The problem:
Copy each line below in which the word "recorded" occurs.

Material shown:
►
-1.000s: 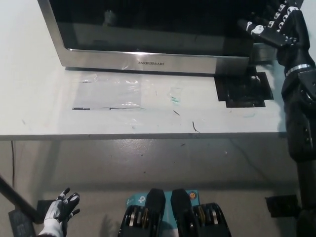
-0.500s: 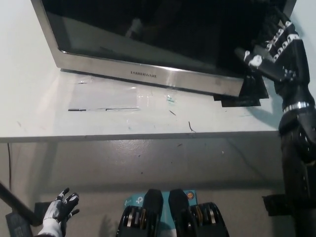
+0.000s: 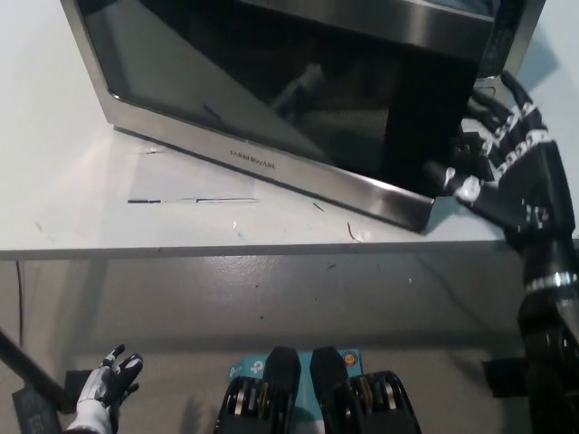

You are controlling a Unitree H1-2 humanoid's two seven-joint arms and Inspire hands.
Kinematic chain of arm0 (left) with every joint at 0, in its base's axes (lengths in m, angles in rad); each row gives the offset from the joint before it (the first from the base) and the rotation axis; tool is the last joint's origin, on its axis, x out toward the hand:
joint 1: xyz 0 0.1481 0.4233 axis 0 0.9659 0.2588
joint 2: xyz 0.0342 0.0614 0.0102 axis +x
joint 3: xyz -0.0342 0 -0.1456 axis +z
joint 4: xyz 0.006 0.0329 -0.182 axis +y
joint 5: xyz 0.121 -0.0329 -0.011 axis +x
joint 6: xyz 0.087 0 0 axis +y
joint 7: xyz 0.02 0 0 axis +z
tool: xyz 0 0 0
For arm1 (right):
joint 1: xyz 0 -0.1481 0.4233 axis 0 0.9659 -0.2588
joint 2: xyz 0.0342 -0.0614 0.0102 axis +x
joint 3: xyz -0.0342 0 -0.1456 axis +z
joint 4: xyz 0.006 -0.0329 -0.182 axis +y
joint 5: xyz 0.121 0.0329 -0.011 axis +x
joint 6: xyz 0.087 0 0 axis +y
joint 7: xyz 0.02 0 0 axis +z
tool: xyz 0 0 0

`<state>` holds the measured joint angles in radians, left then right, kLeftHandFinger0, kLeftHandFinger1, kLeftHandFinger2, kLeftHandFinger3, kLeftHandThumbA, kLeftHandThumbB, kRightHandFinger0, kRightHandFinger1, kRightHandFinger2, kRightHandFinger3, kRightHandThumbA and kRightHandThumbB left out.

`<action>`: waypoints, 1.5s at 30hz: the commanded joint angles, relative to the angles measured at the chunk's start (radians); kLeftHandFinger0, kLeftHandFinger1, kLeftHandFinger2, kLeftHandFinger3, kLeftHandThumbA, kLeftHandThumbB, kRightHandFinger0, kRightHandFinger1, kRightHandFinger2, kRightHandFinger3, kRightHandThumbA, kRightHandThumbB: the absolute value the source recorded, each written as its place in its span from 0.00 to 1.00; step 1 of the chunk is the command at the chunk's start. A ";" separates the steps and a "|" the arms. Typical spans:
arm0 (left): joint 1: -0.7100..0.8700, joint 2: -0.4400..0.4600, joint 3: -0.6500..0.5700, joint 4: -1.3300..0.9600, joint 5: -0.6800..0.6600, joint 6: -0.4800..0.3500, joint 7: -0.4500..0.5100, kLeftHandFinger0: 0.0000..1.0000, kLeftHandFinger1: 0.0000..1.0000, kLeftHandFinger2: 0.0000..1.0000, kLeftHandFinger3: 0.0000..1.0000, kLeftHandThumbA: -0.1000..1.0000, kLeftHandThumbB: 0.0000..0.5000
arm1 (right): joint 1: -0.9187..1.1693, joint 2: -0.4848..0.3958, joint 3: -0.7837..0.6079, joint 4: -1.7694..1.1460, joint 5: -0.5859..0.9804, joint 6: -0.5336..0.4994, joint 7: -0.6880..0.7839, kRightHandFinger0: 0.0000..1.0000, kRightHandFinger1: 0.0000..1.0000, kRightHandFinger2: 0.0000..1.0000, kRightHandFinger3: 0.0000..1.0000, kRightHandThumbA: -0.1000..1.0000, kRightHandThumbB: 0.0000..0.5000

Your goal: A microwave is kept infront of the robot with its door slightly ajar. The robot uses its right hand to push the door towards the left to open it.

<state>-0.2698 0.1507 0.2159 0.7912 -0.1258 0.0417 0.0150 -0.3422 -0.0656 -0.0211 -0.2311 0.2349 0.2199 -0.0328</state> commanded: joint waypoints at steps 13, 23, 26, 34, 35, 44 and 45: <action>-0.010 0.023 -0.011 0.000 -0.003 -0.048 -0.022 0.96 0.95 0.97 1.00 0.42 0.13 | 0.226 0.032 0.200 -0.201 0.061 0.073 0.088 0.61 0.75 0.80 0.95 1.00 0.41; -0.017 0.014 -0.006 -0.012 -0.007 -0.014 0.002 0.97 0.95 0.95 1.00 0.42 0.20 | 0.224 0.024 0.210 -0.208 0.045 0.077 0.080 0.60 0.73 0.77 0.95 1.00 0.43; -0.018 0.009 0.000 0.000 -0.015 -0.027 -0.002 0.96 0.94 0.95 1.00 0.41 0.19 | 0.219 0.021 0.200 -0.206 0.049 0.073 0.086 0.59 0.73 0.78 0.96 1.00 0.41; -0.016 0.011 -0.009 0.007 0.002 -0.041 0.004 1.00 0.94 0.94 0.99 0.42 0.20 | 0.207 0.018 0.154 -0.202 0.063 0.077 0.083 0.61 0.75 0.78 0.94 1.00 0.43; -0.016 0.011 -0.007 0.006 0.001 -0.033 0.007 0.99 0.94 0.94 0.99 0.42 0.20 | 0.209 0.013 0.147 -0.201 0.063 0.074 0.086 0.63 0.76 0.78 0.95 1.00 0.43; -0.012 0.003 -0.001 -0.008 -0.007 -0.028 0.009 0.96 0.88 0.90 0.98 0.40 0.22 | 0.274 -0.052 0.067 -0.238 0.079 0.062 0.099 0.59 0.73 0.75 0.95 0.99 0.34; -0.014 0.006 -0.004 -0.001 -0.003 -0.036 0.006 0.95 0.89 0.90 0.98 0.41 0.23 | 0.287 -0.056 0.052 -0.240 0.065 0.068 0.086 0.59 0.72 0.73 0.92 0.97 0.38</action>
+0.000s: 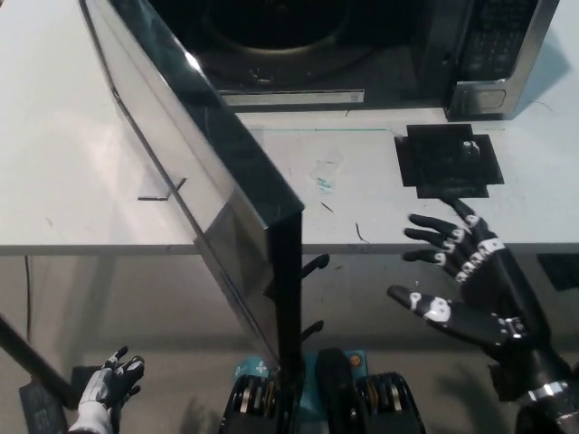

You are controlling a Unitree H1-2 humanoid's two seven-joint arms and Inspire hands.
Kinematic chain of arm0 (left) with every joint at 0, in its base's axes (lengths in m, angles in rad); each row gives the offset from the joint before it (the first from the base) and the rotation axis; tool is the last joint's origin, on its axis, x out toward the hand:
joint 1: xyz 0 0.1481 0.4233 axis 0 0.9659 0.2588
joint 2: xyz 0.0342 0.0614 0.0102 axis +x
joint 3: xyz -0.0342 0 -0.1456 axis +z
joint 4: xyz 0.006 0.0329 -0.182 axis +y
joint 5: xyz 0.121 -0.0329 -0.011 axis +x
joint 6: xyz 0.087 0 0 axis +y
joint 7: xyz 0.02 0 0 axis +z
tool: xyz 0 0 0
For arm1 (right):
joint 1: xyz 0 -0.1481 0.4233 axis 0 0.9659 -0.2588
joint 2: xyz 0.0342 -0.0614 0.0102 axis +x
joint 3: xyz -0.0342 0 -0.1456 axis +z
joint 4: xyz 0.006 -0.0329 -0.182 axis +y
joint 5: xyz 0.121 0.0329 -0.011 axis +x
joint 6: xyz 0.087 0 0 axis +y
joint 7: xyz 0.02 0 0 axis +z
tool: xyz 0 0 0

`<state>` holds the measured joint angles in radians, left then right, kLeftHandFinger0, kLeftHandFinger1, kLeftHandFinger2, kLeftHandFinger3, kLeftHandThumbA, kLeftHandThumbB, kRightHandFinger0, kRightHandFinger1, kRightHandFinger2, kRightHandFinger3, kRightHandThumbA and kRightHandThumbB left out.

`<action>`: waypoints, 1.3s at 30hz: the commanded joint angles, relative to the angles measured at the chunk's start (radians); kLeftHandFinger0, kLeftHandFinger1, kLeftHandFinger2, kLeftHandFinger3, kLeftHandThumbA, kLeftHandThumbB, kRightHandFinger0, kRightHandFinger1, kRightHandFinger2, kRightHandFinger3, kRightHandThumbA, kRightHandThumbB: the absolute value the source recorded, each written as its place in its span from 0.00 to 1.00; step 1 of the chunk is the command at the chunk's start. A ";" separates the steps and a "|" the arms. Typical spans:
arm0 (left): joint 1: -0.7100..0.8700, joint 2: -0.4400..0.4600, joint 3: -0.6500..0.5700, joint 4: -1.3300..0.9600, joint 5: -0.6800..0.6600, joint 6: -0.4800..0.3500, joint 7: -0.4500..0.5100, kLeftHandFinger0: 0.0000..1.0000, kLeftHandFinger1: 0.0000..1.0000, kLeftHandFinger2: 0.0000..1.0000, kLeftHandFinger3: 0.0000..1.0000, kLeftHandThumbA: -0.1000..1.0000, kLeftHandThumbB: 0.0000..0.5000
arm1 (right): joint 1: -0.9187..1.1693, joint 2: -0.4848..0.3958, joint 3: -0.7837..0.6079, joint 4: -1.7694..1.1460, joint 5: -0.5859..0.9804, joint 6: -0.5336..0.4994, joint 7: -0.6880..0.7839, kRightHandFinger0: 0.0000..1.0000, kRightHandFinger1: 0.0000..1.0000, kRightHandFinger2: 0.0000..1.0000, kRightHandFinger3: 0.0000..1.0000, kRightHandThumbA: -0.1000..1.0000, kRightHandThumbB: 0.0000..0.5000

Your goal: A microwave is kept infront of the robot with its door slightly ajar. The robot uses its right hand to push the door towards the left to open it.

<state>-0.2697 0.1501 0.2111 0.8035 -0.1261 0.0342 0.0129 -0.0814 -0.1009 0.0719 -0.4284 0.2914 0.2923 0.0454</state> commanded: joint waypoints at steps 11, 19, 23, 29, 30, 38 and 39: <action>-0.014 0.009 -0.001 0.004 -0.006 -0.042 0.001 0.99 0.93 0.94 0.99 0.42 0.23 | 0.096 -0.063 -0.321 0.339 -0.099 -0.199 -0.122 0.36 0.44 0.47 0.69 0.80 0.37; -0.023 0.010 -0.010 0.008 0.005 -0.045 0.008 0.99 0.93 0.93 0.98 0.45 0.24 | 0.016 -0.066 -0.408 0.769 -0.123 -0.347 -0.186 0.32 0.39 0.46 0.62 0.76 0.52; -0.039 0.006 0.005 0.015 -0.011 -0.047 0.012 0.91 0.88 0.89 0.96 0.42 0.26 | -0.030 -0.056 -0.411 0.869 -0.127 -0.361 -0.209 0.22 0.31 0.40 0.62 0.75 0.54; -0.048 -0.005 0.023 0.021 -0.023 -0.040 0.017 0.96 0.89 0.85 0.93 0.38 0.26 | -0.069 -0.058 -0.398 0.969 -0.138 -0.407 -0.207 0.25 0.34 0.44 0.65 0.79 0.58; -0.056 -0.005 0.017 0.035 -0.014 -0.062 0.015 0.94 0.86 0.81 0.91 0.39 0.24 | -0.080 -0.053 -0.399 0.976 -0.128 -0.414 -0.202 0.22 0.31 0.42 0.65 0.78 0.55; -0.033 -0.005 0.013 0.020 -0.007 -0.060 0.010 0.94 0.90 0.88 0.95 0.43 0.24 | -0.060 -0.024 -0.395 0.933 -0.119 -0.418 -0.197 0.22 0.33 0.46 0.68 0.74 0.40; -0.031 -0.004 0.011 0.018 -0.009 -0.061 0.002 0.95 0.91 0.90 0.97 0.43 0.23 | -0.058 -0.021 -0.395 0.923 -0.118 -0.409 -0.199 0.24 0.35 0.48 0.69 0.74 0.37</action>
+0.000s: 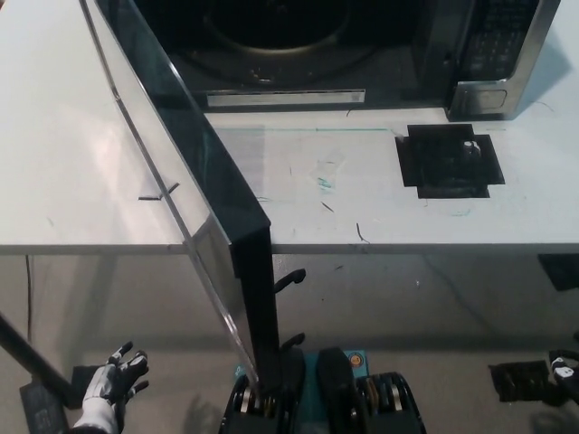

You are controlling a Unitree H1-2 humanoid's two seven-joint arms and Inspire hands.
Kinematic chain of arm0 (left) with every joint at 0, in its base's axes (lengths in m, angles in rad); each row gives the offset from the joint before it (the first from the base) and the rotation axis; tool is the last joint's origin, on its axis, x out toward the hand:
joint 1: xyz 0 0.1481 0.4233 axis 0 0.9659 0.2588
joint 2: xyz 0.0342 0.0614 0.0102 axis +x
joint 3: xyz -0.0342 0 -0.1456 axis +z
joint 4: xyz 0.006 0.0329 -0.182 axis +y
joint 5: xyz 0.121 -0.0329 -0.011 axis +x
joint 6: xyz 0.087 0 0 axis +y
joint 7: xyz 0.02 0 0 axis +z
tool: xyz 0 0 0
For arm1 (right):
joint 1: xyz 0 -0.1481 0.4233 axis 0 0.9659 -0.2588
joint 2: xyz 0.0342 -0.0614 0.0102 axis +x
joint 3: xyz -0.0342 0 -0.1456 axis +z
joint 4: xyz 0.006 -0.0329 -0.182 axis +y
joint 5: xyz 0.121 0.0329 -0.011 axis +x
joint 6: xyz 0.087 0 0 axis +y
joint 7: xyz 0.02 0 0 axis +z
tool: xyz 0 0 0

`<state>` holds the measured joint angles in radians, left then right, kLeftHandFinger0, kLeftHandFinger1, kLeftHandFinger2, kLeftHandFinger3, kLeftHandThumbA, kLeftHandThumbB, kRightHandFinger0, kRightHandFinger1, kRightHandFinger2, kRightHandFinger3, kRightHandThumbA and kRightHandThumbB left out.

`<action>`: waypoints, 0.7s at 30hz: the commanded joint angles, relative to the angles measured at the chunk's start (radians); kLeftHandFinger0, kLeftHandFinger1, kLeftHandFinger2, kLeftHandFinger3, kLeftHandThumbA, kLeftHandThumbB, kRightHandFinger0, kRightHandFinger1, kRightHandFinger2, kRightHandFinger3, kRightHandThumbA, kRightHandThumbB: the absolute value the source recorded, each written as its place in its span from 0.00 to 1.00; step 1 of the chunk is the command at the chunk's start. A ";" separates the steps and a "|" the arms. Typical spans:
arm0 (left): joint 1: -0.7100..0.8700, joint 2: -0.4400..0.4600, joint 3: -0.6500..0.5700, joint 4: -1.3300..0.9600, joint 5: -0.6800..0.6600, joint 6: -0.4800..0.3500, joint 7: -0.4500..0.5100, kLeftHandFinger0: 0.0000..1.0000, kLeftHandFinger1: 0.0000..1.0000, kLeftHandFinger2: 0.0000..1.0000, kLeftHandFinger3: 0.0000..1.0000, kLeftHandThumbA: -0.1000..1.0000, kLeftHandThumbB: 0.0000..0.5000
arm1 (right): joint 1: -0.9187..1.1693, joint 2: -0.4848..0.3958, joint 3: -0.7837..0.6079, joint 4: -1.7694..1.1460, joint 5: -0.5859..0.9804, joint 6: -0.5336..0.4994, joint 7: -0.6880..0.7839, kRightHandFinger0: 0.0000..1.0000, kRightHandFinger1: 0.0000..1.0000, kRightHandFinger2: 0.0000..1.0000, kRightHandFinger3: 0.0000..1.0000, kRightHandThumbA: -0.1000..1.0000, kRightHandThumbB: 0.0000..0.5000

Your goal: A microwave is kept infront of the robot with its door slightly ajar. The robot uses its right hand to push the door towards the left to open it.

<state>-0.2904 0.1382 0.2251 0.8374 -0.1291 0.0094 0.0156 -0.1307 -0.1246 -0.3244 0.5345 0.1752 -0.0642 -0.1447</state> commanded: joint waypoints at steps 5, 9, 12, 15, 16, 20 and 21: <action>-0.010 0.011 -0.007 -0.017 0.003 -0.032 0.006 0.98 0.94 0.93 0.99 0.45 0.25 | 0.004 0.020 -0.002 -0.060 0.001 -0.050 -0.013 0.30 0.42 0.53 0.72 0.78 0.38; -0.014 0.013 -0.008 -0.020 0.002 -0.017 0.007 1.00 0.94 0.95 1.00 0.45 0.26 | 0.014 0.032 -0.007 -0.067 -0.002 -0.052 -0.023 0.28 0.41 0.53 0.71 0.79 0.39; -0.020 0.012 -0.001 -0.018 -0.003 -0.014 0.012 0.96 0.94 0.92 0.99 0.44 0.28 | 0.008 0.032 -0.006 -0.067 -0.006 -0.045 -0.030 0.29 0.42 0.54 0.71 0.81 0.44; -0.022 0.008 0.008 -0.019 -0.014 -0.025 0.006 0.89 0.88 0.89 0.96 0.42 0.28 | 0.005 0.031 -0.007 -0.064 0.000 -0.052 -0.025 0.28 0.42 0.54 0.68 0.84 0.50; -0.022 0.008 0.008 -0.019 -0.014 -0.025 0.006 0.89 0.87 0.88 0.96 0.42 0.28 | 0.005 0.030 -0.006 -0.063 0.001 -0.052 -0.025 0.28 0.42 0.54 0.68 0.84 0.50; -0.024 0.008 0.007 -0.019 -0.010 -0.021 0.010 0.92 0.89 0.88 0.96 0.42 0.26 | 0.002 0.027 -0.007 -0.057 0.002 -0.057 -0.026 0.29 0.42 0.54 0.67 0.85 0.56; -0.024 0.008 0.007 -0.019 -0.009 -0.022 0.010 0.92 0.89 0.88 0.96 0.42 0.26 | 0.002 0.025 -0.005 -0.055 0.003 -0.062 -0.021 0.30 0.42 0.54 0.67 0.85 0.56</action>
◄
Result of the task:
`<action>`: waypoints, 1.5s at 30hz: the commanded joint angles, relative to the angles measured at the chunk's start (radians); kLeftHandFinger0, kLeftHandFinger1, kLeftHandFinger2, kLeftHandFinger3, kLeftHandThumbA, kLeftHandThumbB, kRightHandFinger0, kRightHandFinger1, kRightHandFinger2, kRightHandFinger3, kRightHandThumbA, kRightHandThumbB: the absolute value the source recorded, each written as its place in its span from 0.00 to 1.00; step 1 of the chunk is the command at the chunk's start. A ";" separates the steps and a "|" the arms. Typical spans:
`<action>`: waypoints, 1.3s at 30hz: the commanded joint angles, relative to the angles measured at the chunk's start (radians); kLeftHandFinger0, kLeftHandFinger1, kLeftHandFinger2, kLeftHandFinger3, kLeftHandThumbA, kLeftHandThumbB, kRightHandFinger0, kRightHandFinger1, kRightHandFinger2, kRightHandFinger3, kRightHandThumbA, kRightHandThumbB: the absolute value the source recorded, each written as its place in its span from 0.00 to 1.00; step 1 of the chunk is the command at the chunk's start. A ";" separates the steps and a "|" the arms. Typical spans:
`<action>`: waypoints, 0.7s at 30hz: the commanded joint angles, relative to the angles measured at the chunk's start (radians); kLeftHandFinger0, kLeftHandFinger1, kLeftHandFinger2, kLeftHandFinger3, kLeftHandThumbA, kLeftHandThumbB, kRightHandFinger0, kRightHandFinger1, kRightHandFinger2, kRightHandFinger3, kRightHandThumbA, kRightHandThumbB: the absolute value the source recorded, each written as its place in its span from 0.00 to 1.00; step 1 of the chunk is the command at the chunk's start. A ";" separates the steps and a "|" the arms. Typical spans:

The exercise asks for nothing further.